YOUR ASSIGNMENT. The string "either" may appear on lines of the entries below; report how many such lines there are, and only that.

=== Begin Enclosure ===

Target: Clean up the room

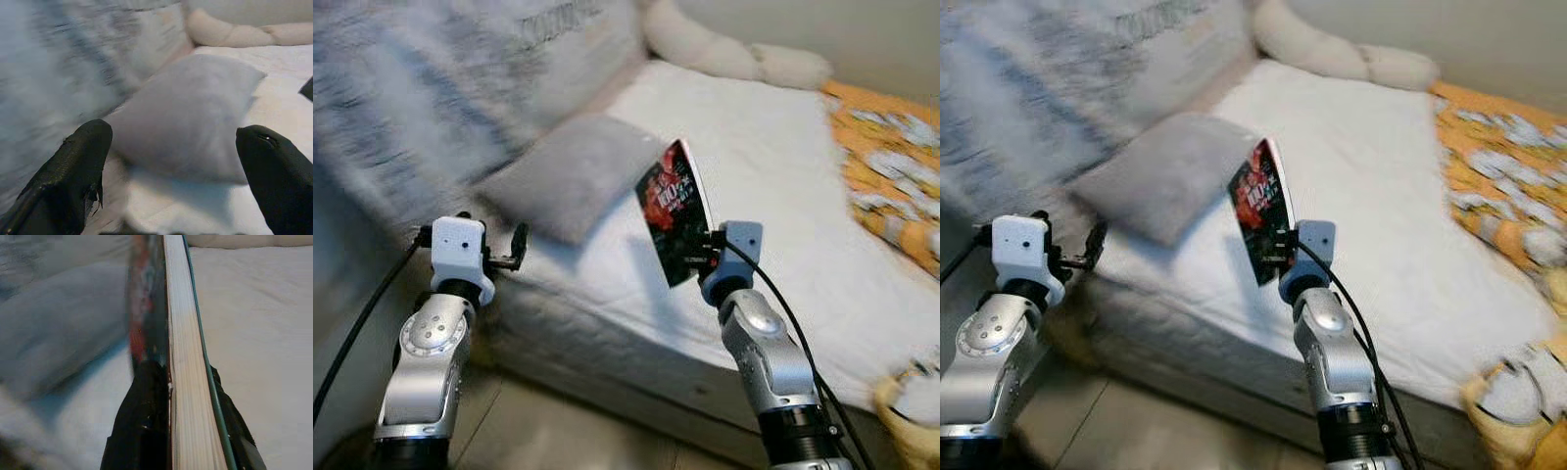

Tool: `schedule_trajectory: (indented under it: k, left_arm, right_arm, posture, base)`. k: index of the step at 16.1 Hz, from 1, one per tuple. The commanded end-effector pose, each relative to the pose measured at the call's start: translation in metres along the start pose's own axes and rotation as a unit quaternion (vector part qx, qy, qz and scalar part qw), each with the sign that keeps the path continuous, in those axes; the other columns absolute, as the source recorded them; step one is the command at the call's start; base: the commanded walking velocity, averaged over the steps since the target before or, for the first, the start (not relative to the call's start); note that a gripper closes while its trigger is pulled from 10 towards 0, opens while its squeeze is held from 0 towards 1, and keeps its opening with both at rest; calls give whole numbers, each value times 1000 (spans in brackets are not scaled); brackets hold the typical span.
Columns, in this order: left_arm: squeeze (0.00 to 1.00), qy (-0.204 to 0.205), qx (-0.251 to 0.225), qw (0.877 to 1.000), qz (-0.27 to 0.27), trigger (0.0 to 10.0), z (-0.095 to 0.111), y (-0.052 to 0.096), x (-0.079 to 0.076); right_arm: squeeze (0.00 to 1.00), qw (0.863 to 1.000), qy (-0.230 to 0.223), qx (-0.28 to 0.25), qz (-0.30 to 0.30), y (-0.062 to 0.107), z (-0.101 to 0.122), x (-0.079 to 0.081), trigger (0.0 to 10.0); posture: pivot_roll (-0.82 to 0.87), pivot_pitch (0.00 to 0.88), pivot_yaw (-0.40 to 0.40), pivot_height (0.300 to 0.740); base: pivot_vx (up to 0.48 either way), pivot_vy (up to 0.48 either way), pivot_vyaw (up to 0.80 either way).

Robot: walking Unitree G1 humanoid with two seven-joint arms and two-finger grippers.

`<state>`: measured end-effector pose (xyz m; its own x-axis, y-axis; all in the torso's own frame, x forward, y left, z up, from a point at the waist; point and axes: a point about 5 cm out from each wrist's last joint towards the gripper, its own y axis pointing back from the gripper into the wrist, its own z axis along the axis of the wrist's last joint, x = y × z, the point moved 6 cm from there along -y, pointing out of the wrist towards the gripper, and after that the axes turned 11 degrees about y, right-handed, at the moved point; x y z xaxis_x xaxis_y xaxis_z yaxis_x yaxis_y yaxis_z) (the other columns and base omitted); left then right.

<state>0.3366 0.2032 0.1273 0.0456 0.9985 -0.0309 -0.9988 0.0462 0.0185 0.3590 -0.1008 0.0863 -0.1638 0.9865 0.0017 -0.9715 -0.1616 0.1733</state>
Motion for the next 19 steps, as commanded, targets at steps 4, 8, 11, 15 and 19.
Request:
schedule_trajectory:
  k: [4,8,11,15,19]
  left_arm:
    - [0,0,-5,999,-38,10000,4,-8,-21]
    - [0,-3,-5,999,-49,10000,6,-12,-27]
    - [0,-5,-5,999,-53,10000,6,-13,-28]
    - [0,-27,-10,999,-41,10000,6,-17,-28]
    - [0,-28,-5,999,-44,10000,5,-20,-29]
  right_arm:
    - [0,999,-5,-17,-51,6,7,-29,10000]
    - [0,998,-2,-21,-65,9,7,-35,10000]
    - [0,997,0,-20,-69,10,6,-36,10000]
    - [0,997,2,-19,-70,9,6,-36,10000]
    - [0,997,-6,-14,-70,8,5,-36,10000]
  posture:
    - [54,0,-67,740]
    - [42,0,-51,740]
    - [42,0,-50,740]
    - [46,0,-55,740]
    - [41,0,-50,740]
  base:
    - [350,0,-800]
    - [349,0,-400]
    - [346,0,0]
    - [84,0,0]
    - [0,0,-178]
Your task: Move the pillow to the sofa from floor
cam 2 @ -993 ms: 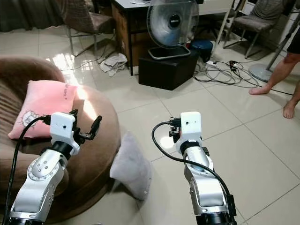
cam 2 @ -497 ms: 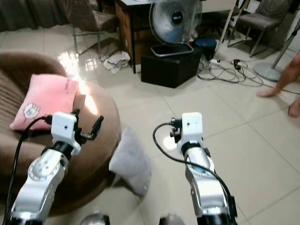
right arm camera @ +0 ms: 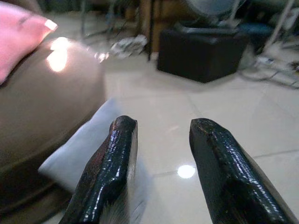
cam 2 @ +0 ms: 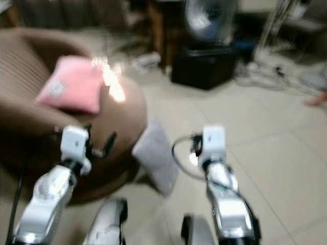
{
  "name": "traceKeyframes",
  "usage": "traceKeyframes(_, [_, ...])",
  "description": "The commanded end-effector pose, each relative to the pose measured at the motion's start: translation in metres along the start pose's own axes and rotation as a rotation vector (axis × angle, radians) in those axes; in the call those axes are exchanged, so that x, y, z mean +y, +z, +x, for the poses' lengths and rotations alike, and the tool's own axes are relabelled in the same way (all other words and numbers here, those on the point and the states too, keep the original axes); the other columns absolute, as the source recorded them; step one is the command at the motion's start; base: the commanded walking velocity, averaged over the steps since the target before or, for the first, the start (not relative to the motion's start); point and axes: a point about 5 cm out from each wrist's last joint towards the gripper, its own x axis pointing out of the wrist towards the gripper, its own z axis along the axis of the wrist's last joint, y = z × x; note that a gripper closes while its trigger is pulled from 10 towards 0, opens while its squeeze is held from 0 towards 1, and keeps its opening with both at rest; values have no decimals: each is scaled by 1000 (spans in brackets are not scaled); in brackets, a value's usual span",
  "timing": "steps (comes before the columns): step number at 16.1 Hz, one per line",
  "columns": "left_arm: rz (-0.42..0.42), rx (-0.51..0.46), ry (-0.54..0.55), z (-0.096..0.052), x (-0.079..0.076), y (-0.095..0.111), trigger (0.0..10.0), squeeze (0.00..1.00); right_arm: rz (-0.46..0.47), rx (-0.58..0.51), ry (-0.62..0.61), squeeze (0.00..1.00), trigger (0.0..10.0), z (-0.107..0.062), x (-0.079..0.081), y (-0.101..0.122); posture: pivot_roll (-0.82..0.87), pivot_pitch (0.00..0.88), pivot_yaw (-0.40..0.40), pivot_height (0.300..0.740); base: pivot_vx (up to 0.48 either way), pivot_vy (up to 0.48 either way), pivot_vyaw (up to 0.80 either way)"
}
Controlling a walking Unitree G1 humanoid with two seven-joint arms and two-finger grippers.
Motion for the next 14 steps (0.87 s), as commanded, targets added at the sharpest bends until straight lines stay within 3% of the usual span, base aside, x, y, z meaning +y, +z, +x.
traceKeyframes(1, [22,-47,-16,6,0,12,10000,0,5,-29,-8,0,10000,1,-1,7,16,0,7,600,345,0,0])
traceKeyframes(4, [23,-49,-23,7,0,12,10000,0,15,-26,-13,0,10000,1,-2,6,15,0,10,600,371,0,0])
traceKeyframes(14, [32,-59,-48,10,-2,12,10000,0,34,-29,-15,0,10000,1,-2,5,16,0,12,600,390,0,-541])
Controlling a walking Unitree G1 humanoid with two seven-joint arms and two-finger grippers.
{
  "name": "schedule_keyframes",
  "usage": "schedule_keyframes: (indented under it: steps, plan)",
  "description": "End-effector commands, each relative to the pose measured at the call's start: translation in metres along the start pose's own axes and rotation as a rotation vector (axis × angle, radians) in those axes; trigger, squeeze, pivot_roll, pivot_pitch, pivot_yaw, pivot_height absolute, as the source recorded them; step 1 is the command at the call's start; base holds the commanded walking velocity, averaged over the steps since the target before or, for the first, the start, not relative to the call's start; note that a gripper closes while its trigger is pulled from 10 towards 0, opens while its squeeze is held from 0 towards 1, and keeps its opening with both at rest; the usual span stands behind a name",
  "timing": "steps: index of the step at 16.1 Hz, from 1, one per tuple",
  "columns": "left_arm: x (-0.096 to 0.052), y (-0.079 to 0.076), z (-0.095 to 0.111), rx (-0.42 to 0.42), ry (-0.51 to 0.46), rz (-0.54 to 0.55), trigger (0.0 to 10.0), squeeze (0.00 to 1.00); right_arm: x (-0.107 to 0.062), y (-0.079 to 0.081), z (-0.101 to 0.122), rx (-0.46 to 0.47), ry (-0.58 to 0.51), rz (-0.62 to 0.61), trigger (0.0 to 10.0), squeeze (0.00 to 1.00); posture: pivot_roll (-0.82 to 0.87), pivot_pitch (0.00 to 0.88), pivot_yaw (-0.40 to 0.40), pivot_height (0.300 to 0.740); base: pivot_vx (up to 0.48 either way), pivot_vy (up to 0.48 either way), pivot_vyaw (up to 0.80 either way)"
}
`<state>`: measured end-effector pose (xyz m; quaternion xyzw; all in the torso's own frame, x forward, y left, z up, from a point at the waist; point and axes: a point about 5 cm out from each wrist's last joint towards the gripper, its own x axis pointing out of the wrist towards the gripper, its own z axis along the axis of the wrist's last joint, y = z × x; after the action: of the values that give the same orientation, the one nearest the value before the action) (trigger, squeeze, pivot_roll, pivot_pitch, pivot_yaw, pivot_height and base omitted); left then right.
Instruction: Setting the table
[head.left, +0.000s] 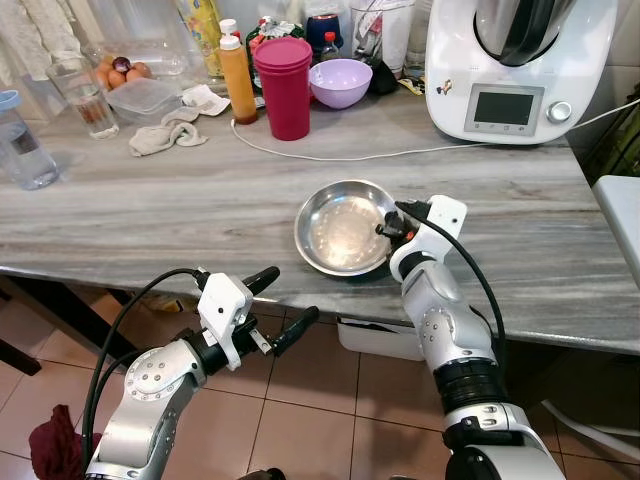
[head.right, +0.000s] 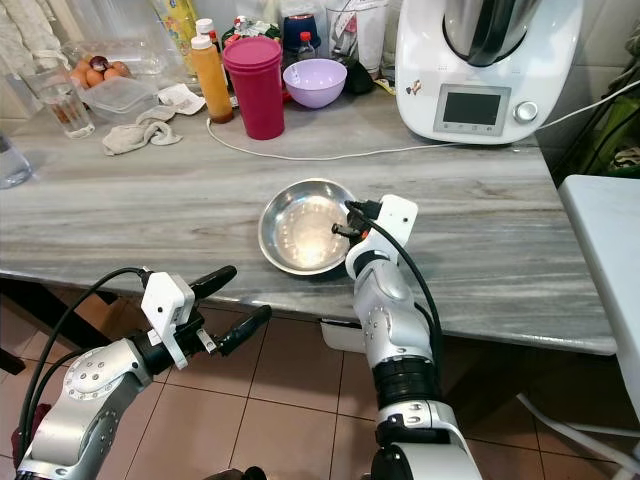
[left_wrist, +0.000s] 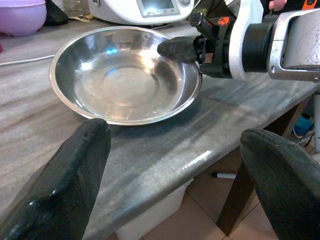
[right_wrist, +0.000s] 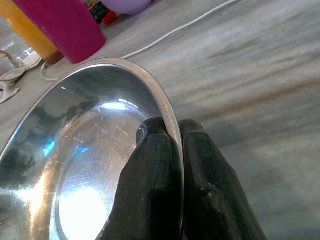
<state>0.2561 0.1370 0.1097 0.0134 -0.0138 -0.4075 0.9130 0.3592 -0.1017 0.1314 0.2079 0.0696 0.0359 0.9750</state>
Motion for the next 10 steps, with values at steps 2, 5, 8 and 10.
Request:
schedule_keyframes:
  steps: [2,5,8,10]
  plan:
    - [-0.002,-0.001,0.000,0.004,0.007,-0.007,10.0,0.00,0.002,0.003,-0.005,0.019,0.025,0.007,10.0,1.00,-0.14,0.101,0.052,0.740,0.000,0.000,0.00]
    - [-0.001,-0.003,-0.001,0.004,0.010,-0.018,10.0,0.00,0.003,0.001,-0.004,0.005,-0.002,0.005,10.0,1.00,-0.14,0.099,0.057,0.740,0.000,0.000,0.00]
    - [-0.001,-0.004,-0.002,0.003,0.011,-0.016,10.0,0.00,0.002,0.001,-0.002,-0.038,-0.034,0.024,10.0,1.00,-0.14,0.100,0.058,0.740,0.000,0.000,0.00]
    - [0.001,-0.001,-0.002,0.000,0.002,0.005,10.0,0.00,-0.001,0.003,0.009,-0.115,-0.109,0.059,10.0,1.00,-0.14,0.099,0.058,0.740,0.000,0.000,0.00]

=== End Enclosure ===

OUTPUT FOR THIS EXERCISE. 3